What is the FastAPI framework?

FastAPI is a high – performance modern web framework for API development. It is built on Starlette for web parts and Pydantic for data validation and serialization. Key features include high performance due to its ASGI – based asynchronous programming, which can handle high – concurrency scenarios efficiently. It also uses Pydantic for data validation and provides automatic API documentation with Swagger UI and full OpenAPI standard JSON data. Additionally, it allows easy integration with other Python libraries and frameworks.

What is Llamaindex?

LLamaindex serves as a bridge between your data and LLMs. LLMs can be local (using Ollama) or accessed via API services like OpenAI, Gemini, etc. LLamaindex can build various LLM – based systems such as Q&A, chat processes, and intelligent agents. It enables Retrieval Augmented Generation in three steps: Knowledge Base (Input), Trigger/Query (Input), and Task/Action (Output). In this article, we’ll focus on the second and third steps, using an image as input to retrieve product information from the image.

Setup project environment

We’ll use conda to set up the project environment. First, create a conda environment named “api – dev” with Python 3.11. Then activate the environment. Next, install the necessary libraries including llamaindex, Google generative AI libraries, and FastAPI. Also, obtain the Gemini API KEY from Google AI Studio and keep it safe as we’ll need it later.

Implementing REST API

Create a project folder named “gemini_productAPI”. To check if FastAPI is installed correctly, create a “main.py” file with a simple “Hello World” endpoint. FastAPI is an ASGI framework, and we’ll use Uvicorn, an ASGI web server implementation for Python, to run the application. After confirming the basic setup, import the required libraries, create a “.env” file to store the Google Gemini API Key, instantiate the FastAPI class, and load the API key. Then create a simple landing page using a GET method and the Jinja template for rendering HTML. Link the template and static directories to the FastAPI application.

Implementing an Information Extraction Function

Create a function named “gemini_extractor” to use the Google Gemini Pro Vision model for extracting product information from an image. This function uses Llamaindex’s GeminiMultiModal API. We also engineer a prompt to instruct the model to extract specific product – related information such as name, color, category, and description. To handle potential undesired responses from the generative AI model, we use Pydantic to define data models for products, extracted product responses, and image requests.

Creating Extracted Product API endpoint with POST method

Create a POST endpoint “/extracted_products” in the FastAPI application. This endpoint will take an image request, call the “gemini_extractor” function to extract product information, and store the response in a list. You can also add database logic to store the responses more permanently, with MongoDB being a good choice for storing JSON – formatted data.

Requesting an image from OPENAPI doc

Access the OpenAPI docs at http://127.0.0.1:8000/docs in your browser. Expand the “/extracted_product” section, click “Try It Out”, and then “Execute” to extract product information from an image using the Gemini Vision Pro model.

Creating a product endpoint with a GET method for fetching the data

Create a GET endpoint “/api/products/” to fetch the extracted data stored in the list (or database). Others can use this JSON data for various purposes, such as building e – commerce sites.

Conclusion

This is a simple way to access and use the Gemini Multimodal Model to create a basic product discovery API. You can build on this to create a more robust product discovery system.
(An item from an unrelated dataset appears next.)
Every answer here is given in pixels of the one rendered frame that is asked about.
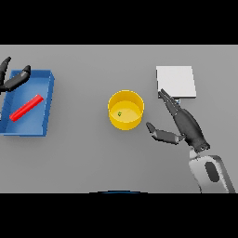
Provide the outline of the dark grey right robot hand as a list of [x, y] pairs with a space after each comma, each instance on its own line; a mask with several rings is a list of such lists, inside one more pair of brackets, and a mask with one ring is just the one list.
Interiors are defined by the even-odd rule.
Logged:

Such applications have significant business potential, like an Android app that uses the camera API and Gemini API to extract product information for direct product purchases.

Frequently Asked Questions

Q1: How to use Llamaindex for different models? A: Llamaindex has default OpenAI access, but for other models, install model – specific libraries using PIP. Q2: How to use frontend frameworks such as NextJS, Vite, and React with FastAPI? A: Create separate frontend and backend directories in the FastAPI root and link them. Q3: Which Database will be good for storing responses? A: Document databases like MongoDB are suitable for storing JSON – formatted responses.